_Task description_
The reply to the records below should contain exactly the lines from the line with "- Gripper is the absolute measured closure" through the line with "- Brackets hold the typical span", and nothing besides.

-- Record extracts follows --

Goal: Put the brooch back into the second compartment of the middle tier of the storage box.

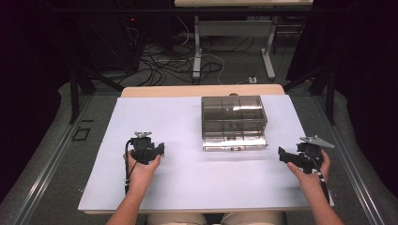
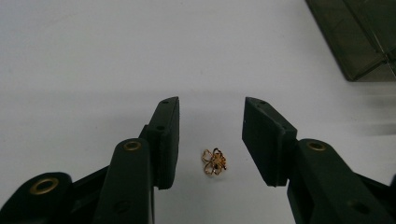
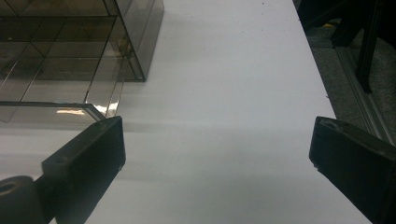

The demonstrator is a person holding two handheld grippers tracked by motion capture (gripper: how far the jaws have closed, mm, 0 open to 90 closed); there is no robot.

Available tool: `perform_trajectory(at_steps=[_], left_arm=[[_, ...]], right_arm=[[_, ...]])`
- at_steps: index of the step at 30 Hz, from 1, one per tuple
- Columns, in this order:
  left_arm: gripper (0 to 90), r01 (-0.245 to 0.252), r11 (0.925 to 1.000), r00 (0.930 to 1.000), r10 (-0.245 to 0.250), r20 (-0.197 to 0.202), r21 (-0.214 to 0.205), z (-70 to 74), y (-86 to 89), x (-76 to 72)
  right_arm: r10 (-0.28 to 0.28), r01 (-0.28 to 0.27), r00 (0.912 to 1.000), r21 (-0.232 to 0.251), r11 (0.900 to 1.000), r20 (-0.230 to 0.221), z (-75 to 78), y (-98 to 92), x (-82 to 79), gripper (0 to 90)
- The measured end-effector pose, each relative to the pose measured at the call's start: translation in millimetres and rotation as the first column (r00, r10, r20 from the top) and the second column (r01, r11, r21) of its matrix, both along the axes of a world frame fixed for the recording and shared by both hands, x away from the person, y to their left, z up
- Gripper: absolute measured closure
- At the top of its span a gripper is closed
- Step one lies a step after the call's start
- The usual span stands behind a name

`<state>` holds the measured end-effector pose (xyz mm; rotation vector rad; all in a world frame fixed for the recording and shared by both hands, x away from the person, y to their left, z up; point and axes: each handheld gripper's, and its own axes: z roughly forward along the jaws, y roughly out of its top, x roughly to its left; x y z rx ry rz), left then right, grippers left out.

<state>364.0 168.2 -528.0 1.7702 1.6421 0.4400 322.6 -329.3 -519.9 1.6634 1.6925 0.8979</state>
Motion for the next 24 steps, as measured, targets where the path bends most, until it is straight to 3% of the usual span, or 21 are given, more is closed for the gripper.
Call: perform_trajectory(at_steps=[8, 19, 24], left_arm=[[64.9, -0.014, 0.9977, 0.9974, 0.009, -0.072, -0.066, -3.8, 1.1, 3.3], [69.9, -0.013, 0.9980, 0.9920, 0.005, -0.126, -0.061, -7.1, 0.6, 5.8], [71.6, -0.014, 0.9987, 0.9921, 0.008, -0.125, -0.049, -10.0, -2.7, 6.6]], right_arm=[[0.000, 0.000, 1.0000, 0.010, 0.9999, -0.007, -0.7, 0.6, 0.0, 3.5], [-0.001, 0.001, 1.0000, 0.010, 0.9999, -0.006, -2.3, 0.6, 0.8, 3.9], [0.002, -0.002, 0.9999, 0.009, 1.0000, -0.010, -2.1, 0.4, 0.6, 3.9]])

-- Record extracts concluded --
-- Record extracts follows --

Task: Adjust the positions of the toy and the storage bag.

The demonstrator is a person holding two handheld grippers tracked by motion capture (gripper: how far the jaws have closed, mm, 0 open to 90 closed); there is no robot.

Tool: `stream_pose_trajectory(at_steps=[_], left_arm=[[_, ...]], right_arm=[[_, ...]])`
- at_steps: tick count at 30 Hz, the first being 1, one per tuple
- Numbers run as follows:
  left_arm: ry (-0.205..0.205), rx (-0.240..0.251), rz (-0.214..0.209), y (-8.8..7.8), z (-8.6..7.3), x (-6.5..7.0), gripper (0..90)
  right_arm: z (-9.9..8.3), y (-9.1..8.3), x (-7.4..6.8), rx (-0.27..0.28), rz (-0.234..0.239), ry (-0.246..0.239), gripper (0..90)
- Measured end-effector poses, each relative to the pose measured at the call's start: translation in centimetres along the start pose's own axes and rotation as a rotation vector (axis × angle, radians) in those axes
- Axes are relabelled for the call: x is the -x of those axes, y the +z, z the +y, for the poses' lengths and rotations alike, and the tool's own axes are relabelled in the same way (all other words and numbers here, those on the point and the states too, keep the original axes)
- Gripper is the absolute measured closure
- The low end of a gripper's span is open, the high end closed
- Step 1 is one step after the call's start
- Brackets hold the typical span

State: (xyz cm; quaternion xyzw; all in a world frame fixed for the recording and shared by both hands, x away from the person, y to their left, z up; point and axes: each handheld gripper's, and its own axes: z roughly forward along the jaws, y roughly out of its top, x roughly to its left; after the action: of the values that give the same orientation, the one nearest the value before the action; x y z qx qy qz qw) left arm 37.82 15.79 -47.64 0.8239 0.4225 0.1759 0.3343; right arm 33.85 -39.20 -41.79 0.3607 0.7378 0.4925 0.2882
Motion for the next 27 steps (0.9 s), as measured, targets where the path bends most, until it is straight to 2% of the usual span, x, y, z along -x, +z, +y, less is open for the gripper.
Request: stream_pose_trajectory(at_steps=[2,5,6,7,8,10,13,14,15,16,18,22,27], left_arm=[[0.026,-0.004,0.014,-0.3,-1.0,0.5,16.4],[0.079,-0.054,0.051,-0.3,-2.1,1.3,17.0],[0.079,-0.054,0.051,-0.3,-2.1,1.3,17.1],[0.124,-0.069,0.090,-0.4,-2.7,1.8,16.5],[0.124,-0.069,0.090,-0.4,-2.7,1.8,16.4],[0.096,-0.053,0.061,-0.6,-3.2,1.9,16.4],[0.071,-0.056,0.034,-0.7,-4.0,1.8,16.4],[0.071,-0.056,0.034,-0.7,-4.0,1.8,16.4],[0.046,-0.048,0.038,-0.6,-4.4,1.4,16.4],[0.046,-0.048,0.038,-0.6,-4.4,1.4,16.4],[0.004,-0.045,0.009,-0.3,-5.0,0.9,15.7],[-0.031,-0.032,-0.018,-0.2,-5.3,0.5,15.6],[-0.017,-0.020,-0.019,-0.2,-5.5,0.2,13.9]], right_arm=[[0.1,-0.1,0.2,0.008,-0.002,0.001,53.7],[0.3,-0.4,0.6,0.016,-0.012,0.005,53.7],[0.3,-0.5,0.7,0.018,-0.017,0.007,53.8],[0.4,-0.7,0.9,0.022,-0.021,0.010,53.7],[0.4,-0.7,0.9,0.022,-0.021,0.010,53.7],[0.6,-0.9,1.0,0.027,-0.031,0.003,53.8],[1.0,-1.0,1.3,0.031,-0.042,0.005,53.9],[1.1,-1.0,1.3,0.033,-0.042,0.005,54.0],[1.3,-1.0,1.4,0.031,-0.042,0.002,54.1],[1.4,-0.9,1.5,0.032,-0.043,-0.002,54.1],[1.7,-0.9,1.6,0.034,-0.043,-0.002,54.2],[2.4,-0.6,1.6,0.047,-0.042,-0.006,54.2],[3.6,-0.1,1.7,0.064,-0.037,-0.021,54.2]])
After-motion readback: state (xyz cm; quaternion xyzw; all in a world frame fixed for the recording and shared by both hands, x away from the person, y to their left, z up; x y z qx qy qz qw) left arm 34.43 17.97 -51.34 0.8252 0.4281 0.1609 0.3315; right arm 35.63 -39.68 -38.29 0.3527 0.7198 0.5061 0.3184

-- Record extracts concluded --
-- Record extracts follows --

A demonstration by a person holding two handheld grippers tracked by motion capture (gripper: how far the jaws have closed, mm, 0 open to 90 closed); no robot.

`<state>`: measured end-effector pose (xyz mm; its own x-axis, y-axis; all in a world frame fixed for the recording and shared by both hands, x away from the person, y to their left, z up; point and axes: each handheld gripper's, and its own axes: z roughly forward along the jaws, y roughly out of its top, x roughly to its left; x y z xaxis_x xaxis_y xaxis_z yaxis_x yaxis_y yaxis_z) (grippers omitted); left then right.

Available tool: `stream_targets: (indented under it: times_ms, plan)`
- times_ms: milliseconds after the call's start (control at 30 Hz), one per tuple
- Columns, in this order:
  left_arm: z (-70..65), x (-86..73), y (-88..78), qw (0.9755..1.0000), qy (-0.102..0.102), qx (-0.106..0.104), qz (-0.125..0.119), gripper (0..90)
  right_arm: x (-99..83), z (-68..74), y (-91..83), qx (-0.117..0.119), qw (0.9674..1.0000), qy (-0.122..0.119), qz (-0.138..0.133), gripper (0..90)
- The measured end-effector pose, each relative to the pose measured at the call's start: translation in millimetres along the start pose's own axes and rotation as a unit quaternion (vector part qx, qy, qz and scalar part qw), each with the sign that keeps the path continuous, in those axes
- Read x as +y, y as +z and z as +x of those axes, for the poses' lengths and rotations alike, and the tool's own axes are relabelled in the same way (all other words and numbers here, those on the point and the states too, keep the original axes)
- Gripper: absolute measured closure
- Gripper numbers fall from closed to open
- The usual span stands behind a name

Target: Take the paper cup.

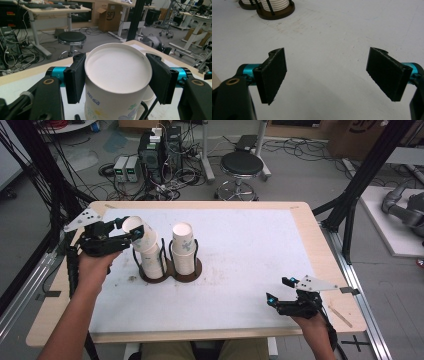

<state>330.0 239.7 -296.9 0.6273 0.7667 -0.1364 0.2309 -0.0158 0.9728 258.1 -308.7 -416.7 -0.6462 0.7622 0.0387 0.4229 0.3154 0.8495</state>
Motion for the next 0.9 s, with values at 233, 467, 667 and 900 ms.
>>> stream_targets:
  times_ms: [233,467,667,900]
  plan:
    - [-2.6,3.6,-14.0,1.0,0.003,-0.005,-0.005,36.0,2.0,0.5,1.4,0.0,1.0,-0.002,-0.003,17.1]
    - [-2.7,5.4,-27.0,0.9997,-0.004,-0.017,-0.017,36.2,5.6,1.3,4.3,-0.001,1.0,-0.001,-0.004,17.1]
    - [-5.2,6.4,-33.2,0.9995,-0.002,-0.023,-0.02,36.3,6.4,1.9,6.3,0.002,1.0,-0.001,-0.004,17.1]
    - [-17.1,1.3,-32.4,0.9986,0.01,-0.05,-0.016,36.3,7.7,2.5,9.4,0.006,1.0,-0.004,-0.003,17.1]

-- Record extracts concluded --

_Solution_
- Gripper is the absolute measured closure
- The low end of a gripper's span is open, the high end closed
- Step 1 is one step after the call's start
- Brackets hold the typical span

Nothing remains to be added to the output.